- _Problem to solve_: As you work through the listing, transcribe every line exactly as it reads.

BEGIN Provided material

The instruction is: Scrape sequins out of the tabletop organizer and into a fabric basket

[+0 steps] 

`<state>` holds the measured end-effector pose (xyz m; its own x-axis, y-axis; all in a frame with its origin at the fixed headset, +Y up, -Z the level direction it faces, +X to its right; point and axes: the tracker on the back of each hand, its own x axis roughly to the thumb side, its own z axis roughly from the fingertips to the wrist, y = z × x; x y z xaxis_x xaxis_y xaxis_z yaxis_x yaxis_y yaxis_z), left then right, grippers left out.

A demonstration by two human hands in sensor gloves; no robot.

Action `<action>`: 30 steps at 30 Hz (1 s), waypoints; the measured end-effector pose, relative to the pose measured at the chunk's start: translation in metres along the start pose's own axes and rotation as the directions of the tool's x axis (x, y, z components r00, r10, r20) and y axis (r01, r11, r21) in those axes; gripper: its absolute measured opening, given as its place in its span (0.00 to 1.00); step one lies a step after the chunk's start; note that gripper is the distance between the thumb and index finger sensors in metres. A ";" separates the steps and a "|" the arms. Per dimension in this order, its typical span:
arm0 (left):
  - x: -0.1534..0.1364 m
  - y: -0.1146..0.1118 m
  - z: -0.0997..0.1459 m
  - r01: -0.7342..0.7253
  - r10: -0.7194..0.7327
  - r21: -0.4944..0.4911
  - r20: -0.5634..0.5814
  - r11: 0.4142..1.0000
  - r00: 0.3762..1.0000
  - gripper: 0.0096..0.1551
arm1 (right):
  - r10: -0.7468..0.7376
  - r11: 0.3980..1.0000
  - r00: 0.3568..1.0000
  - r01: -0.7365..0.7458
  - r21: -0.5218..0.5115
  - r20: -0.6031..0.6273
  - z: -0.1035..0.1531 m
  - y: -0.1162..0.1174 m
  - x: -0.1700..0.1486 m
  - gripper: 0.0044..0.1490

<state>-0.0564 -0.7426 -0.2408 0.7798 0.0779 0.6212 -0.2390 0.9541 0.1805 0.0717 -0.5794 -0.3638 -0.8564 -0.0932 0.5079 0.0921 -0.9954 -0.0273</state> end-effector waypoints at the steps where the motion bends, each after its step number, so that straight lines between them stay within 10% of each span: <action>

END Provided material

- _Task output_:
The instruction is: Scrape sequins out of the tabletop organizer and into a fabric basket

[+0 steps] 

`<state>` holds the measured end-effector pose (xyz m; its own x-axis, y-axis; all in a frame with its origin at the fixed headset, +Y up, -Z the level direction it faces, +X to its right; point and axes: the tracker on the back of each hand, its own x axis roughly to the thumb side, its own z axis roughly from the fingertips to the wrist, y = z × x; x y z xaxis_x xaxis_y xaxis_z yaxis_x yaxis_y yaxis_z), left then right, grippers left out.

A demonstration by two human hands in sensor gloves; no robot.

Action `<action>`: 30 steps at 30 Hz (1 s), waypoints; the measured end-effector pose, relative to the pose measured at the chunk's start: translation in metres along the start pose's own axes and rotation as the directions of the tool's x axis (x, y, z components r00, r10, r20) and y axis (r01, r11, r21) in those axes; gripper: its absolute measured opening, given as its place in its span (0.00 to 1.00); step one lies a step after the chunk's start; note that gripper is the distance between the thumb and index finger sensors in metres. A ";" separates the steps and a "|" the arms. Per dimension in this order, its typical span:
arm0 (left):
  - x: -0.1534..0.1364 m
  - y: -0.1146..0.1118 m
  - z: -0.0997..0.1459 m
  - r01: -0.7342..0.7253
  - r10: -0.7194..0.7327
  - r21: -0.4944..0.4911
  - r20: -0.5634..0.5814
  - r11: 0.4142..1.0000
  - r00: 0.3762..1.0000
  - gripper: 0.0096..0.1551
arm1 (right):
  - r10: -0.7468..0.7376
  - r11: 0.3980..1.0000
  - r00: 0.3568..1.0000
  - r01: -0.7365..0.7458
  - r21: -0.5218..0.5115
  - r20: -0.6031..0.6273
  - z: -0.1035..0.1531 m
  - y: -0.1162..0.1174 m
  - x: -0.1700..0.1486 m
  - gripper: 0.0044..0.1490

<state>-0.0564 -0.7426 -0.2408 0.7798 0.0779 0.6212 -0.2390 0.9541 0.1805 0.0717 -0.5794 -0.3638 -0.8564 -0.0932 0.5079 0.0921 -0.9954 -0.0273</state> end-effector waypoints at the steps where the motion bends, each after its step number, so that straight lines between them stay within 10% of each span: <action>

Nothing else is needed to finish the exercise.